Yolum Bornova'ya düşünce, hele de mevsim baharsa, ne yapar eder
Ege Üniversitesi Kampüsü'ne uğrarım.
Bahane genelde
dost kahvesi içmektir.
Ama asıl sebep; o havayı solumak ve okul günlerini hatırlamaktır.
***
Cuma sabahı yine öyle oldu.
Adliyede işimi hallettim, çıktım.
Bir de baktım Kampüs bahçesinde, banktayım.
Karşımda
Edebiyat Fakültesi Dekanlık Binası...
Öğle saatleri, hava şurup.
Etraf cıvıl cıvıl öğrenci kaynıyor.
Hepsi başka bir dünya.
Kimi çimlere yayılmış kitap okuyor.
Kimi müzik dinliyor...
Tam da "bahar tadında kampüs " diyebileceğim keyifli bir ortam.
"Memleketimde esen bu güzel barış rüzgarları burayı da kuşatmış" diye düşünüyorum...
***
Bir an, Dekanlık kapısındaki hareketliliğe takıldı gözüm.
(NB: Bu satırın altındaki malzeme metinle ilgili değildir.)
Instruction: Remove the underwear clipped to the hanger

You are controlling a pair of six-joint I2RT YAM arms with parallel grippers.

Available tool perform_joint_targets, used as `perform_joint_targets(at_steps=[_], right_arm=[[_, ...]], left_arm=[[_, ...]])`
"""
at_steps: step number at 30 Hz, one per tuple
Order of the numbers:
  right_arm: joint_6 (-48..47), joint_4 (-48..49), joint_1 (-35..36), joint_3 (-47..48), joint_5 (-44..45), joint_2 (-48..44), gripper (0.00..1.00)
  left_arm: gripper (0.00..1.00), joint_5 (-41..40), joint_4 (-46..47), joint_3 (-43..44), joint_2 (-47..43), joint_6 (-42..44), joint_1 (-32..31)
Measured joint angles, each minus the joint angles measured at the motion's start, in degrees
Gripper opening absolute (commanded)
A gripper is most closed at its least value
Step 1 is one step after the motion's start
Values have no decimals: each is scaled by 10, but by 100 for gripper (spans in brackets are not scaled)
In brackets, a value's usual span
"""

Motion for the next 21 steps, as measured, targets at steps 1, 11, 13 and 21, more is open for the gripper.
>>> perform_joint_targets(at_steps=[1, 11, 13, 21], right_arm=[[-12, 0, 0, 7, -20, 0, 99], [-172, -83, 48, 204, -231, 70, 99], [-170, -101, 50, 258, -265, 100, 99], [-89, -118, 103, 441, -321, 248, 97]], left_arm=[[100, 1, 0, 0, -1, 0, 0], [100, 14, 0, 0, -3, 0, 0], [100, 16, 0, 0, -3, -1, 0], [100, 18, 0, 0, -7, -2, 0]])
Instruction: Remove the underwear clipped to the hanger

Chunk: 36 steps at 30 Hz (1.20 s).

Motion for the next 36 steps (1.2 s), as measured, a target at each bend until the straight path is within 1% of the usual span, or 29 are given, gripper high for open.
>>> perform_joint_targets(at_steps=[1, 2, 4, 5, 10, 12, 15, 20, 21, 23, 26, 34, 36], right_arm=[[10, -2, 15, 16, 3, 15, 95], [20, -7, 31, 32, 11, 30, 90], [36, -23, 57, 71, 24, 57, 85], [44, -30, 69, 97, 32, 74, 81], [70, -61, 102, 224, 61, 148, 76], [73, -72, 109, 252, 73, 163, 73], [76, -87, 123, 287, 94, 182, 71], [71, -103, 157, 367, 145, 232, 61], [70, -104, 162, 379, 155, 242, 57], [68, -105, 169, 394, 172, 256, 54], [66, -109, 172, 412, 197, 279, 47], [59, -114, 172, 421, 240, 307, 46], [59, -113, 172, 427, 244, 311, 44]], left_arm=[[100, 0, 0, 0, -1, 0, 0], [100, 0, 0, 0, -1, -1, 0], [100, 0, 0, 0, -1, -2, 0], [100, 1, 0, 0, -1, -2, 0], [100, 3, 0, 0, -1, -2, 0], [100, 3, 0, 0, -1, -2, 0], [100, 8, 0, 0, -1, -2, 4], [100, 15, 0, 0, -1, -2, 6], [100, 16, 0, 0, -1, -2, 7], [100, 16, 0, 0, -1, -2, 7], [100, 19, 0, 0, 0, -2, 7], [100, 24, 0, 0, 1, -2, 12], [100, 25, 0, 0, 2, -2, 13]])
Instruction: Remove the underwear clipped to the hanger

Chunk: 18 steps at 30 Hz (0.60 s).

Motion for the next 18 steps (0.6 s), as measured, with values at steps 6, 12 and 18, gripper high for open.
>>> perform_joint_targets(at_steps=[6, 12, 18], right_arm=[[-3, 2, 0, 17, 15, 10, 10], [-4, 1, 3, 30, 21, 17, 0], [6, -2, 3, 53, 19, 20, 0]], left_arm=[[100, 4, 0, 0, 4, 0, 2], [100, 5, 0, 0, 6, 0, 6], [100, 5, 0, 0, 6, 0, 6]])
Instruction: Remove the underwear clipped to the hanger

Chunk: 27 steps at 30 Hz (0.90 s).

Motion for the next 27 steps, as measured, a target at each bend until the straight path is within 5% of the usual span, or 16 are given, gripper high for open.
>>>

Değişik, garip bazı adamlar girip çıkıyor içeri.
Öğretim görevlisi ya da talebe olmadıkları belli. Siyah takım elbiseler...
Güneş gözlükleri... "Ağır abi" denen tipler yani... Yanlarında özel güvenlikler var. Ellerinde telefonlar, sanki bir şeyler organize etmeye çalışıyorlar.
***
Bunu gören talebeler hemen gruplaştı.
Hocalar da yavaş yavaş dışarı çıkmaya başladı.
Anlattığım o güzel ortam da değişti tabii...
Etrafı merak dolu bakışlar, fısıltılı konuşmalar sardı...
Abiler binanın arka tarafında küçük bir toplantı yaptılar. Bir müddet sonra da, bulut misali yok oldular...
***
Soruşturdum, çimlerin üzerinde cuma namazı kılmak istemişler. İzin çıkmayınca da gitmişler...
Sebep? Bodrum katında namaz için kullanılan odanın duvarlarına sürülen "insan pisliği..." Bunu protesto edecekler!
Bakar mısınız olaya... Üniversite burası...
Hem de Edebiyat Fakültesi!.. Talebeler dersleri bırakmış nelerle uğraşıyor!
Eğitim öğretim hak getire...
***
Kampüsten ayrılırken mutsuz ve kızgındım.
Dönüp geriye bağırmak istedim:
Ne biçim insanlarsınız siz? Saygı nedir, bilmiyorsunuz...
İnanana, inanmayana saygı...
İnsana saygı ya da kendinize saygınız var mı sizin!